== Work request ==
Look for "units" in the listing below. Gather each line that contains it.

[Data]

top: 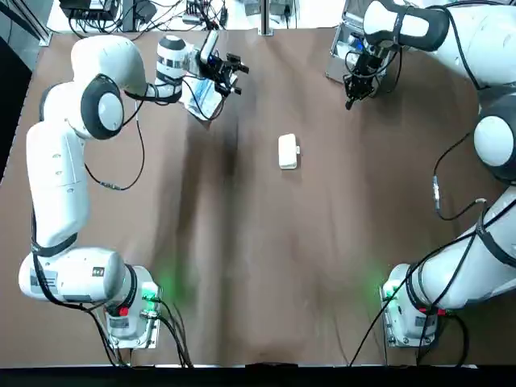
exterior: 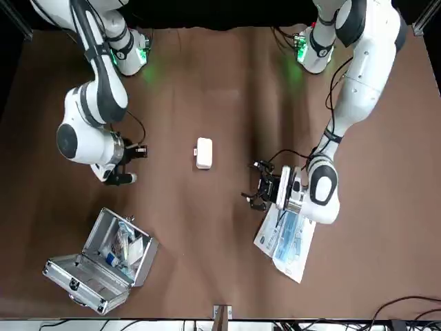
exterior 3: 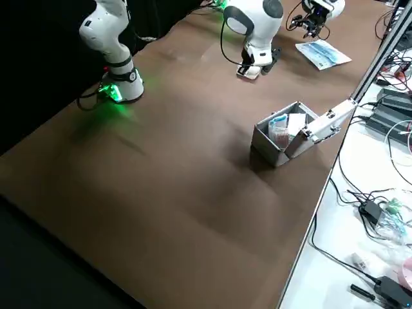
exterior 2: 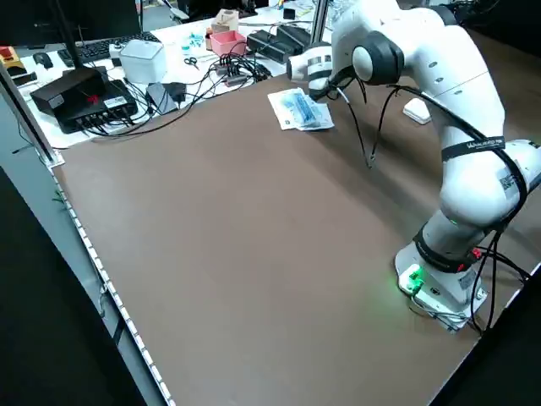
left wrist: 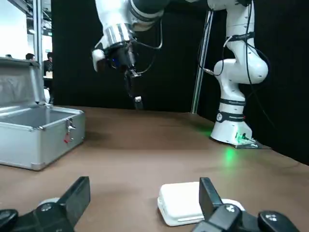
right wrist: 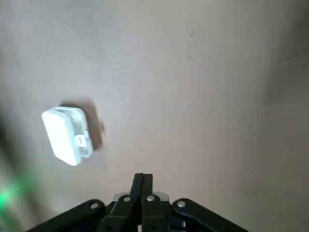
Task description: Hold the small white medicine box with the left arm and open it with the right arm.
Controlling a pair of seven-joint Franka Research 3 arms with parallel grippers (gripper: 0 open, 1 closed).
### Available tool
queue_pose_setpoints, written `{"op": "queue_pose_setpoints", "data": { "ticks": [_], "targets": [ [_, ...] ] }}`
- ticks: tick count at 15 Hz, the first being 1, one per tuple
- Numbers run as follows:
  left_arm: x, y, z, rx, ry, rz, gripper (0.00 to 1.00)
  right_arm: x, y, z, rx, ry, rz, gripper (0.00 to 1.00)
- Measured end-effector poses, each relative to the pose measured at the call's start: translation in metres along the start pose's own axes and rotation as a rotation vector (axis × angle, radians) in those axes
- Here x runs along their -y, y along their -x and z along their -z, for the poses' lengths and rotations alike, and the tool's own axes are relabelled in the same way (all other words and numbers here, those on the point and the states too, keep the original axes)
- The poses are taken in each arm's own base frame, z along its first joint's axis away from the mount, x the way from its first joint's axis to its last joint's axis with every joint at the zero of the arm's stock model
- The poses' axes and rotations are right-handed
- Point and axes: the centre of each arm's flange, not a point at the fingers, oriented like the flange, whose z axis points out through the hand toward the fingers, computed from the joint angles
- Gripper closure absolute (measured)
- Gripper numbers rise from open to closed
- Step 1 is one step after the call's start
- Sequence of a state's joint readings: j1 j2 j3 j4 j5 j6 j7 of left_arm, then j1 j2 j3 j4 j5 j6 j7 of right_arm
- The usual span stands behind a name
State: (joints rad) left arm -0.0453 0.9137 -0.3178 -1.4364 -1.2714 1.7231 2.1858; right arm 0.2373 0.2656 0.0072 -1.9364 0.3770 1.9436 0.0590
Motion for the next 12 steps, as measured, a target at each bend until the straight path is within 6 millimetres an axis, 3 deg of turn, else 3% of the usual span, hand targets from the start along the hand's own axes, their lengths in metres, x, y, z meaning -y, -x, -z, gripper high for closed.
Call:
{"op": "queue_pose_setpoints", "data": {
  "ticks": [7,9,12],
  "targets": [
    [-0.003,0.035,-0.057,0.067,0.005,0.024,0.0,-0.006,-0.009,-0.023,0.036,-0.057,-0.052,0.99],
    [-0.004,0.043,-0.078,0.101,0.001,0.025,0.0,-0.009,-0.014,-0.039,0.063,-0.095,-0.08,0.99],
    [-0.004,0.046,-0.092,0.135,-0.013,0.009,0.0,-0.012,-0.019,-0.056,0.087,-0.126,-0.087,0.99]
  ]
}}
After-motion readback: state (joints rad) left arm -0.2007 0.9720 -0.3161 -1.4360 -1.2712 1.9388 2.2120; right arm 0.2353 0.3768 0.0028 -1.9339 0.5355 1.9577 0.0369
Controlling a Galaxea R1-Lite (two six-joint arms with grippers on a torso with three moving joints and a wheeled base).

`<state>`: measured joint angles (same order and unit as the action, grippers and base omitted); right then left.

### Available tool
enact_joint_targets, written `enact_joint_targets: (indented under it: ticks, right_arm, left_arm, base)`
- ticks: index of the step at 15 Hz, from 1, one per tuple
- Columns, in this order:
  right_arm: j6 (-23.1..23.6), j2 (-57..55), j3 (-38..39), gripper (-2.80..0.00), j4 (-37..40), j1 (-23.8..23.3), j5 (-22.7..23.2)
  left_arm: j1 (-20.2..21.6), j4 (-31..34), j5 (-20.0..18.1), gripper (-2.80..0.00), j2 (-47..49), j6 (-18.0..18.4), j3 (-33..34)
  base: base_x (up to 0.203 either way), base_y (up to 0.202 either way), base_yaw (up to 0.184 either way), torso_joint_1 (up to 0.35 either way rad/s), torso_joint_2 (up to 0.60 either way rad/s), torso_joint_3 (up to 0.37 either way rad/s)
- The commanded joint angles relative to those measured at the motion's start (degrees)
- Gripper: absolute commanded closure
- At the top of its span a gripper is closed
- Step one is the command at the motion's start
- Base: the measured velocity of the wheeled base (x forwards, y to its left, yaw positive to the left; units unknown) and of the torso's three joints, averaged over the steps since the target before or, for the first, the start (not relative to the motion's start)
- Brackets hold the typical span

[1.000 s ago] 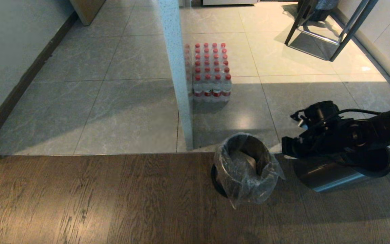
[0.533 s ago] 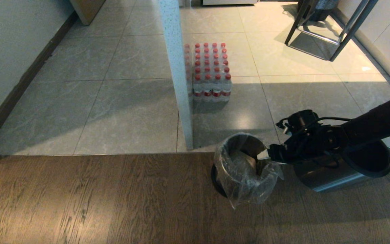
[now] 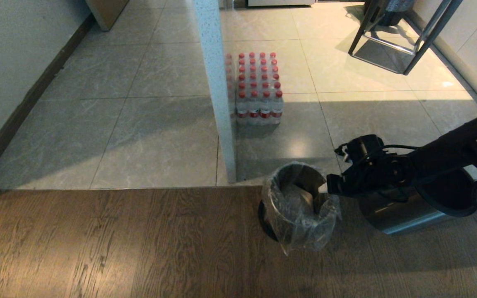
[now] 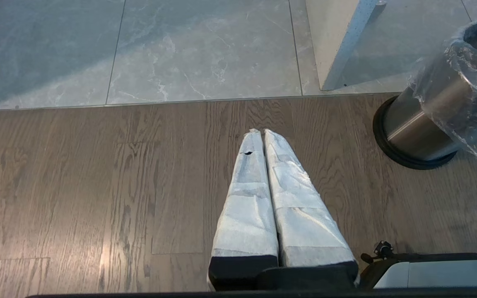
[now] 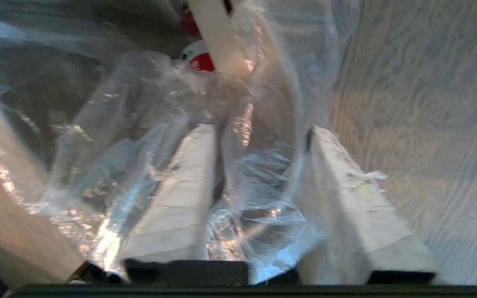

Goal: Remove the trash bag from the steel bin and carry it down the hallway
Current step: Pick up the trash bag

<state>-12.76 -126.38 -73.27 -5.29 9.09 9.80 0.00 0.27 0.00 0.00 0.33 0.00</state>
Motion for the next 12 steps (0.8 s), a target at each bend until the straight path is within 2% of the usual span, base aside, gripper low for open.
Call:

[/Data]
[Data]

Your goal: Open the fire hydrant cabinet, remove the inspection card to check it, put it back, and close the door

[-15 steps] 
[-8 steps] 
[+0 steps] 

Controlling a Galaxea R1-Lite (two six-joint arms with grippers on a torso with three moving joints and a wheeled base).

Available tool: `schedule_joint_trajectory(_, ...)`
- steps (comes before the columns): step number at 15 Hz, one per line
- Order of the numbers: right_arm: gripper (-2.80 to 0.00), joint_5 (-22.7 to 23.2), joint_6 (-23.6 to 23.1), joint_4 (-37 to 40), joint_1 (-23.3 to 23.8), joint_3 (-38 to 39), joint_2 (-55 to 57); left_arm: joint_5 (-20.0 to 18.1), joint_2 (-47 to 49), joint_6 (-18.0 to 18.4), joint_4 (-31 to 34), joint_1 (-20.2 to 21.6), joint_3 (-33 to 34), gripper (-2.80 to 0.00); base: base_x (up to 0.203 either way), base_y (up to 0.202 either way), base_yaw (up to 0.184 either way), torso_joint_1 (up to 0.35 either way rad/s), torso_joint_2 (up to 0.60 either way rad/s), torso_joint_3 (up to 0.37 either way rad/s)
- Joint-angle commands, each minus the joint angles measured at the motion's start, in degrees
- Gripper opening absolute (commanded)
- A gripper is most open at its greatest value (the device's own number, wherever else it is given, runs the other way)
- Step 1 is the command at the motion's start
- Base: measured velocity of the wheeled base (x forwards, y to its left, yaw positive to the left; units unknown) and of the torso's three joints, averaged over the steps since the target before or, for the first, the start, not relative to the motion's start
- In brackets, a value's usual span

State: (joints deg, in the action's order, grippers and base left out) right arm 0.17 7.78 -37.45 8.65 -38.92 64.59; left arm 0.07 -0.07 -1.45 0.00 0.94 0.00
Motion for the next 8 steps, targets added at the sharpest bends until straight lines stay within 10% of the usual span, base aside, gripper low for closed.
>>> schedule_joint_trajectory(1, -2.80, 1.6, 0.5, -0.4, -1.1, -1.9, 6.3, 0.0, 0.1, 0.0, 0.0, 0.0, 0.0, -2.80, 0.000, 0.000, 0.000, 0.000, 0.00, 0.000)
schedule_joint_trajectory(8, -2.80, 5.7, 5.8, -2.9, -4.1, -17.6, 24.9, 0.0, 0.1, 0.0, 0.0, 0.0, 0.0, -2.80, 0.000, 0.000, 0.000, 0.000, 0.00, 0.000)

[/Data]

== Answer for this exercise ==
- Base: the measured velocity of the wheeled base (x forwards, y to its left, yaw positive to the left; units unknown) and of the torso's three joints, averaged over the steps since the target before or, for the first, the start (not relative to the motion's start)
- Base: measured velocity of the wheeled base (x forwards, y to its left, yaw positive to the left; units unknown) and of the torso's three joints, averaged over the steps since the target before or, for the first, the start, not relative to the motion's start

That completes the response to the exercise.